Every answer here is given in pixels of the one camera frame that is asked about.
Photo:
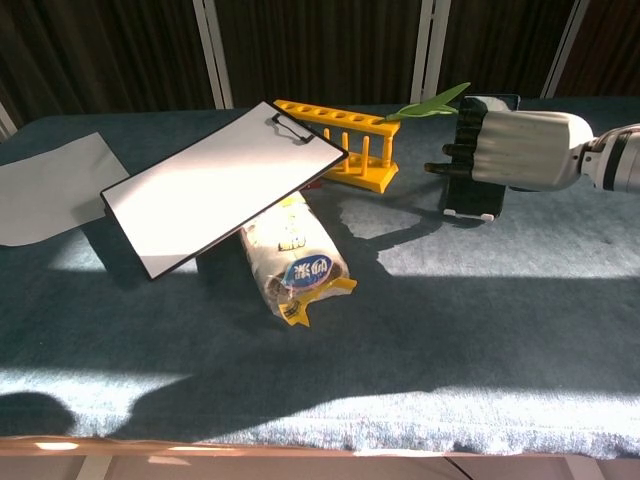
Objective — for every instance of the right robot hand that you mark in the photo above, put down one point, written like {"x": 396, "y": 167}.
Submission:
{"x": 525, "y": 150}

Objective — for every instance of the black smartphone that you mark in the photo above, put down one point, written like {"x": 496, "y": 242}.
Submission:
{"x": 475, "y": 197}

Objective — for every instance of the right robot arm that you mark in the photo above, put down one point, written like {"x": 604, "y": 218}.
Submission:
{"x": 617, "y": 157}

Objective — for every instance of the artificial red tulip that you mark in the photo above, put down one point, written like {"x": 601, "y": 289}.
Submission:
{"x": 425, "y": 107}

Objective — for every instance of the yellow test tube rack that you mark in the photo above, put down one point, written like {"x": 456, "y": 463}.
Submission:
{"x": 370, "y": 177}

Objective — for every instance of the blue table cloth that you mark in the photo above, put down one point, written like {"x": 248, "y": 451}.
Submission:
{"x": 450, "y": 310}

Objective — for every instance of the yellow white snack packet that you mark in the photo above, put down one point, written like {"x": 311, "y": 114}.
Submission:
{"x": 295, "y": 260}

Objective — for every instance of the white clipboard with black clip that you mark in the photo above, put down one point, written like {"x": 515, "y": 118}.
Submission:
{"x": 220, "y": 185}

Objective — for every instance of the white paper sheet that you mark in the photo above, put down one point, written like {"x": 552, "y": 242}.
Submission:
{"x": 50, "y": 195}

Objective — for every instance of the white partition post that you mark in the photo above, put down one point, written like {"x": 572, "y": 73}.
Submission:
{"x": 6, "y": 125}
{"x": 565, "y": 50}
{"x": 215, "y": 55}
{"x": 430, "y": 50}

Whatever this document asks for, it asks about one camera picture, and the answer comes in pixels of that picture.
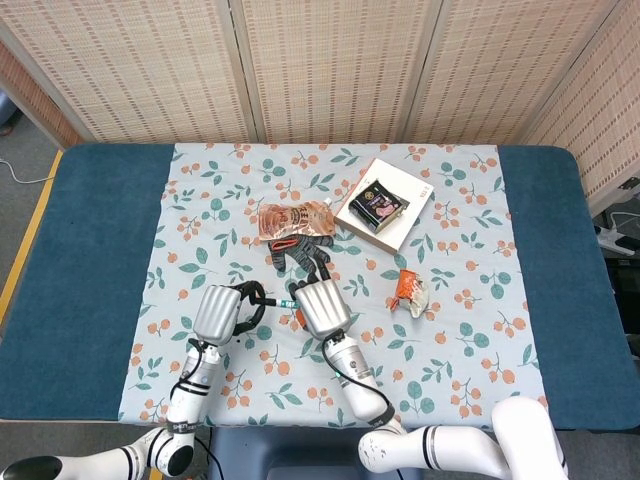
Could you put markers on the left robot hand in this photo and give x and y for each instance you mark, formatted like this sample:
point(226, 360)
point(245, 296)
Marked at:
point(215, 312)

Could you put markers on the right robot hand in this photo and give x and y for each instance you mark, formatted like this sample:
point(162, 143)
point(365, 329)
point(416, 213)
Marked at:
point(322, 307)

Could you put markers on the green white marker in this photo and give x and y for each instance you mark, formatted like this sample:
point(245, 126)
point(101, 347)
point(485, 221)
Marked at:
point(286, 303)

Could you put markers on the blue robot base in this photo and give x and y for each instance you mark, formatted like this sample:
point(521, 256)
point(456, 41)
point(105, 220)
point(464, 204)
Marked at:
point(300, 455)

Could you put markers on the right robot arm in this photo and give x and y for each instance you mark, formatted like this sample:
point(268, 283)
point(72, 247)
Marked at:
point(450, 442)

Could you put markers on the crumpled orange white wrapper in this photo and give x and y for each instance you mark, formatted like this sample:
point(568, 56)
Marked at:
point(407, 292)

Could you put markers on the floral tablecloth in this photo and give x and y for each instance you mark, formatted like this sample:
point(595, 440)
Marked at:
point(350, 220)

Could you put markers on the orange foil snack pouch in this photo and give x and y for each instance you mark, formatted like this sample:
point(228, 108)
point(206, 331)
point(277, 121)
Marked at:
point(290, 220)

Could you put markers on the black luncheon meat can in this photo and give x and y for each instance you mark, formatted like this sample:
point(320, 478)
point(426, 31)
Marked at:
point(377, 205)

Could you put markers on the white flat box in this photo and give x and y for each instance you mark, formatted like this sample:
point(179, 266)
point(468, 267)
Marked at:
point(400, 182)

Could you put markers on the woven bamboo screen panel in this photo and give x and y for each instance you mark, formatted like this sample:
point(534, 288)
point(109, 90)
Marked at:
point(605, 115)
point(35, 100)
point(335, 70)
point(505, 70)
point(135, 70)

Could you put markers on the white power strip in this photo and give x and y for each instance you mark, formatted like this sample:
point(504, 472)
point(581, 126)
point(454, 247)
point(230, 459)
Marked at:
point(612, 237)

****************

TASK OBJECTIVE - Show all lines in the records above that hold "yellow".

WORKED SOLUTION -
Objective — for every instance of the yellow test tube rack that you mark in the photo above, put down one point, written like {"x": 456, "y": 463}.
Objective — for every instance of the yellow white snack packet that you mark in the photo above, put down one point, written like {"x": 311, "y": 114}.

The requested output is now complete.